* _Exercise_:
What I need is an exact repeat of the lines from the one with "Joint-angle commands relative" through the end of the listing below. Leave out every picture.

* _Stored data_:
******
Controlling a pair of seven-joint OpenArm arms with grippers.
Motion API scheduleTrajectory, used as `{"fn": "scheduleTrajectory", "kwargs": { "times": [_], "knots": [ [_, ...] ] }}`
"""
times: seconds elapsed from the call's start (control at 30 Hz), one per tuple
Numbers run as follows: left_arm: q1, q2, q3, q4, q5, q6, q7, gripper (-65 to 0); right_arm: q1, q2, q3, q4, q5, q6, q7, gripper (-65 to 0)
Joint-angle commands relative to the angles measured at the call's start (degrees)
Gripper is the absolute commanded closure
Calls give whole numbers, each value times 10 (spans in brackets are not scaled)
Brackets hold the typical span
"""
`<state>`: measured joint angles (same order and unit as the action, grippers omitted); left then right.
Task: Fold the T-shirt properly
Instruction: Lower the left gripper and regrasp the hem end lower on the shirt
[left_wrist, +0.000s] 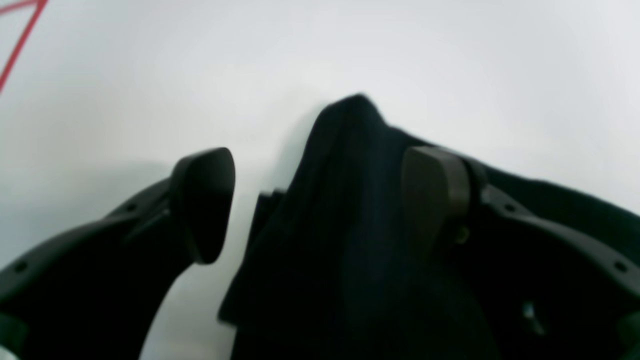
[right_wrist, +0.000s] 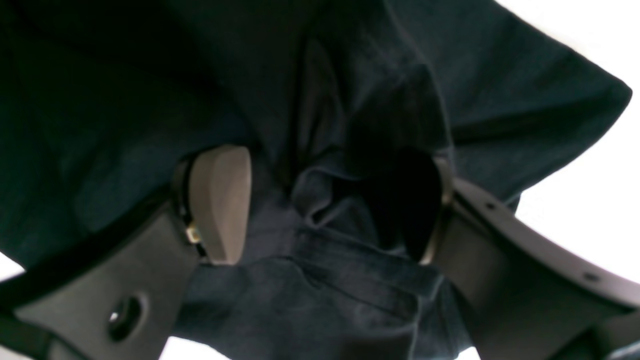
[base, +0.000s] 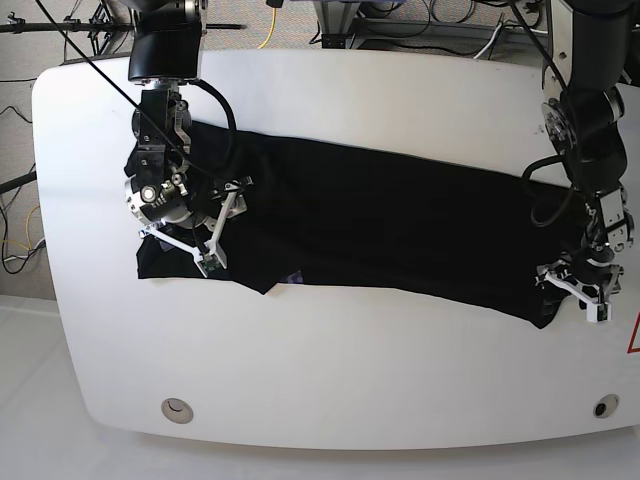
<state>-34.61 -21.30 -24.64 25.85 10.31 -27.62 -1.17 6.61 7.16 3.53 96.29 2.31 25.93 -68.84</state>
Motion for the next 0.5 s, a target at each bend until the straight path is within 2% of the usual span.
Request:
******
* _Completed task_:
Joint-angle commands relative to the angles measured at the call's start (degrees)
Gripper is the absolute commanded closure
Calls give whole numbers, each value times 10 (spans in brackets are not scaled)
Brackets hold the typical span
"""
`<state>`: measured joint angles (same order and unit as the action, grippers omitted); left then right.
Task: Fold the T-shirt properly
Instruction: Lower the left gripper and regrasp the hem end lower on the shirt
[left_wrist, +0.000s] 
[right_wrist, +0.000s] 
[base, +0.000s] 
<state>-34.61 -21.30 -24.64 25.85 10.31 -27.62 -1.17 6.61 7.16 3.53 96.29 2.31 25.93 -68.84</state>
Motion for the next 0.5 s, a target at each bend until the straight path is within 2% of the usual span.
Request:

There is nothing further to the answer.